Marsh Halberg, one of Barnard’s attorneys, told the Minneapolis Star Tribune he is aware of reports about his client's alleged suicide attempt and is "still waiting for more information out of Brazil before I comment."
Authorities in Washington state began searching for Barnard in April 2014, after prosecutors in Minnesota's Pine County District Court issued a warrant for his arrest. In March, Brazilian officials discovered he was living at a condominium in the northeastern Rio Grande do Norte state and arrested him. He reportedly entered Brazil legally in 2012.
Bernard now faces more than 50 counts of criminal sexual conduct, according to court documents provided to The Huffington Post.
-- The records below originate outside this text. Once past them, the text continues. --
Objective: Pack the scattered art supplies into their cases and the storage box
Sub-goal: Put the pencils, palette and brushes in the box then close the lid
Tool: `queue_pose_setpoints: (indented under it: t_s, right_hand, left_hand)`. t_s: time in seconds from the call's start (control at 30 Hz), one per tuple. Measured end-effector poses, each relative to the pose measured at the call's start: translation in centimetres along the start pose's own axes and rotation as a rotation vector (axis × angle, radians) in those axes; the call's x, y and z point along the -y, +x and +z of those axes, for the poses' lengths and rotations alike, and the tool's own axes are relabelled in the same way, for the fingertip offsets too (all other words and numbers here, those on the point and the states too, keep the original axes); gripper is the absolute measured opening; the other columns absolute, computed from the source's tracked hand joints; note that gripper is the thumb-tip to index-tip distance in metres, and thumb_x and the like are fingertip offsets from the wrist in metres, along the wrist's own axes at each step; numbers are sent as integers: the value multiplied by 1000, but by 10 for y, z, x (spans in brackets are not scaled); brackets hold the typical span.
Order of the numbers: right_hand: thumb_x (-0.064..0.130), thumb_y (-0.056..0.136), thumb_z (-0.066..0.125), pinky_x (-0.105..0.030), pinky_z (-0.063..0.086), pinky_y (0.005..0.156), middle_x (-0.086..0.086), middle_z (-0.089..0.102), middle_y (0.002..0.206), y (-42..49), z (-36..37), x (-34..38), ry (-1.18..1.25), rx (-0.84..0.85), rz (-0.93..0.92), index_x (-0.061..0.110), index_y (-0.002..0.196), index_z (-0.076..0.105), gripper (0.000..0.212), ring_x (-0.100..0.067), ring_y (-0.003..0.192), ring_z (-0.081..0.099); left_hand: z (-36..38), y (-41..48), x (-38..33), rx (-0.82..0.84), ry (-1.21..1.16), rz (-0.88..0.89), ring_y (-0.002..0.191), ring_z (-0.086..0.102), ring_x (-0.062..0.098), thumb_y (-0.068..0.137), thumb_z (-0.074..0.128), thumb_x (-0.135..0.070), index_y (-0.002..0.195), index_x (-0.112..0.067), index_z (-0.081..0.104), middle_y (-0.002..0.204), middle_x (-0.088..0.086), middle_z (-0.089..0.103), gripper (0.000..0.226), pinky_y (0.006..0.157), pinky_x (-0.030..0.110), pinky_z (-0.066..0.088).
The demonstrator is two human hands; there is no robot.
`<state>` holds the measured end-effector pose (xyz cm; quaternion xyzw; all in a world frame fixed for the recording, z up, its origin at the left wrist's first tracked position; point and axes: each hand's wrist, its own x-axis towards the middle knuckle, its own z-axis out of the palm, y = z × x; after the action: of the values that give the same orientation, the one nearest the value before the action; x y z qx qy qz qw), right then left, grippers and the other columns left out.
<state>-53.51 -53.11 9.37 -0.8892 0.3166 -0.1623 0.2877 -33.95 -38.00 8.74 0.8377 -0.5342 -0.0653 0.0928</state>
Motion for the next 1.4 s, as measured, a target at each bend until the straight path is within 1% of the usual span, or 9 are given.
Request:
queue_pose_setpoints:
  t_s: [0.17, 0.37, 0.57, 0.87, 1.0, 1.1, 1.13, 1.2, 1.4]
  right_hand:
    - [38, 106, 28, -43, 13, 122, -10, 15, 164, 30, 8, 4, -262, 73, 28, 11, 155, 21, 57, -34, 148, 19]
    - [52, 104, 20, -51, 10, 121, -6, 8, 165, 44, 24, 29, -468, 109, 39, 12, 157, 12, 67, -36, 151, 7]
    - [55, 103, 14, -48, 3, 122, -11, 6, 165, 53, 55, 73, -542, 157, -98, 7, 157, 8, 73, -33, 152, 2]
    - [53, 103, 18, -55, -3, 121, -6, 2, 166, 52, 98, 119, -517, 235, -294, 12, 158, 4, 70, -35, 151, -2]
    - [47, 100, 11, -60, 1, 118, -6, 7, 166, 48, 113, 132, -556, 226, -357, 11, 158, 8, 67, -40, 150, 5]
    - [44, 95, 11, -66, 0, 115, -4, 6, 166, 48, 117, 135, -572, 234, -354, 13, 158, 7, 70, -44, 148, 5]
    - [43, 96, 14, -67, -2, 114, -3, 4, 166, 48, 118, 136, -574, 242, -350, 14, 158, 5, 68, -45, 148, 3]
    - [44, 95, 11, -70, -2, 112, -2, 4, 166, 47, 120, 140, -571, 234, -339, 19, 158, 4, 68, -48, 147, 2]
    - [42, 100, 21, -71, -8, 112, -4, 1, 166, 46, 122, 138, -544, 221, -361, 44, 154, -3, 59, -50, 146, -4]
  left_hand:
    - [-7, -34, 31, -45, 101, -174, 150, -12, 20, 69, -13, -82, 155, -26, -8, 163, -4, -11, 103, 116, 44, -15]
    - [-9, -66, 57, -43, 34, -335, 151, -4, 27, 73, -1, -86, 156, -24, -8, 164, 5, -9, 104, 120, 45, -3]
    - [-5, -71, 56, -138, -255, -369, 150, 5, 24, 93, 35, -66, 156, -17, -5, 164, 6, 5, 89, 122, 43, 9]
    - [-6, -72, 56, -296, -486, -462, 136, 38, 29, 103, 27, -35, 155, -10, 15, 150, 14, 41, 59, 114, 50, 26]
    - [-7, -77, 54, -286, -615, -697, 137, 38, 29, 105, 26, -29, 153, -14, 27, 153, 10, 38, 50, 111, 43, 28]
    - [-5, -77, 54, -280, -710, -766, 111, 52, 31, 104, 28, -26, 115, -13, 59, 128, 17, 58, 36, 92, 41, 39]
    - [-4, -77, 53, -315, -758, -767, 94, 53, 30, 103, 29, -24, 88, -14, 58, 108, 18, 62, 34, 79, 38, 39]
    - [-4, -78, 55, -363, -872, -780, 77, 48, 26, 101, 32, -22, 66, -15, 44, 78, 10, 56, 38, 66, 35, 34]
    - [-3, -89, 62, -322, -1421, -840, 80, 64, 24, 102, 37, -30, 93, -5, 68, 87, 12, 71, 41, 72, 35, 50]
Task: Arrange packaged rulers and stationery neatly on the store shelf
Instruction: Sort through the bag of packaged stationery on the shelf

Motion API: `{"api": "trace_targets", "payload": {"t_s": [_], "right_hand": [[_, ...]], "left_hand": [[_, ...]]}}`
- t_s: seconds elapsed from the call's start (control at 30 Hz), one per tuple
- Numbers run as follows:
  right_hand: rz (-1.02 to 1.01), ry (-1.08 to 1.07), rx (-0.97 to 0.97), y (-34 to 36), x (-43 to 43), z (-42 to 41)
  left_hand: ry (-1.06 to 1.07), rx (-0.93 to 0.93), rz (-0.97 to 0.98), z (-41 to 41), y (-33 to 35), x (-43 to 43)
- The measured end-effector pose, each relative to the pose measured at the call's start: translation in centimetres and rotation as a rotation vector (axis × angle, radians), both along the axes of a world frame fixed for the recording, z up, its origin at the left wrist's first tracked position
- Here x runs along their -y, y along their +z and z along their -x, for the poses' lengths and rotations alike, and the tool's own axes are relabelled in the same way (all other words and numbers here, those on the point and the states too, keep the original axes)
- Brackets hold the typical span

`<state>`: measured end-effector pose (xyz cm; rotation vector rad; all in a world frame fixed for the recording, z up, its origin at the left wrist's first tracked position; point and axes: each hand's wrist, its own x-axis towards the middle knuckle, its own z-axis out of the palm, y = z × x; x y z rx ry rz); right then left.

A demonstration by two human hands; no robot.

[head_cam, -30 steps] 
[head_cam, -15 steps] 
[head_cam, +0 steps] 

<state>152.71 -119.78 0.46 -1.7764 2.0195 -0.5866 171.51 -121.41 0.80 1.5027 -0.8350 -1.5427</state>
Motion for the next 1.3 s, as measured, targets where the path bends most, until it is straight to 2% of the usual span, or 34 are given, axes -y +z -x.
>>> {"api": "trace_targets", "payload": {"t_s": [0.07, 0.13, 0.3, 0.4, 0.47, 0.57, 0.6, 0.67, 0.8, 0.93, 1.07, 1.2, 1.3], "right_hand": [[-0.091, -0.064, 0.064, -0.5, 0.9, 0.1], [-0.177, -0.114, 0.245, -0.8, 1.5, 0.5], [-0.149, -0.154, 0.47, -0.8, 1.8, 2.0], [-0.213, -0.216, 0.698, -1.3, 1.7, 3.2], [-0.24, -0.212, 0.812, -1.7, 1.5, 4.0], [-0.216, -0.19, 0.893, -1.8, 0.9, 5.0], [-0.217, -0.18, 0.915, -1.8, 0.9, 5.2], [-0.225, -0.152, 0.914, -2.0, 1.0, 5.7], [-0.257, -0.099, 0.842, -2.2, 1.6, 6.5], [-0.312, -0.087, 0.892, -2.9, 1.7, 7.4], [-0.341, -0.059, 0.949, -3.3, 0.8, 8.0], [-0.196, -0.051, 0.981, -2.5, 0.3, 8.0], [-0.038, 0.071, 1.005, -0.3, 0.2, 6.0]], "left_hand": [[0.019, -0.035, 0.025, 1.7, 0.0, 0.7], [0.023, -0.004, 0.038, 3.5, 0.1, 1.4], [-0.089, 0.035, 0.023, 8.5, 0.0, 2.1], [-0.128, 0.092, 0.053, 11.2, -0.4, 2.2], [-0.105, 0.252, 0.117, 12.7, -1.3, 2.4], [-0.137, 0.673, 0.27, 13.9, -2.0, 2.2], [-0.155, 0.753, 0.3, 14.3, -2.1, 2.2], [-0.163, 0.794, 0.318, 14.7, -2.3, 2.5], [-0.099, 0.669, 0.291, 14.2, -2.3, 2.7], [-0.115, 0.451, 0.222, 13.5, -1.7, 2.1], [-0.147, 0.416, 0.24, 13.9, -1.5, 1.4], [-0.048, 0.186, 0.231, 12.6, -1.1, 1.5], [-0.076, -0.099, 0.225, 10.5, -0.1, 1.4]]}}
Before he left for Brazil, Barnard led the River Road Fellowship in Minnesota, which later relocated to Washington state. The congregation is reportedly an offshoot of The Way International, a nondenominational Christian group.
The women who filed the complaint against Barnard lived at the River Road Fellowship compound in Finlayson, Minnesota, about 90 miles north of Minneapolis. One of the women contacted the Pine County Sheriff's Office in January 2012, saying she had been part of the "Maiden's Group," a group of young women between the ages of 12 and 24 who lived in the religious community.
The woman told investigators she was 11 years old when her family joined the fellowship in 1998, and that Barnard began having sex with her within two years. She left the compound in 2010.
"Barnard repeatedly preached to her that he represented Christ in the flesh, that Jesus Christ had Mary Magdalene and other women who followed him, that King Solomon slept with many concubines, that the firstborn child was to be sacrificed to God, and that it was normal for Barnard to have sex with her because it was in God's Word," the complaint states.
The second alleged victim told police Barnard started having sex with her in 2000, when she was 12 years old. The woman, who left the compound in 2009, said Barnard told her it was okay to have sex with him because he was a "man of God and she would remain a virgin because of it," according to the complaint.
Investigators spent two years building a case against Barnard before they filed charges against him.
No further details about Barnard's alleged suicide attempt were available Friday morning.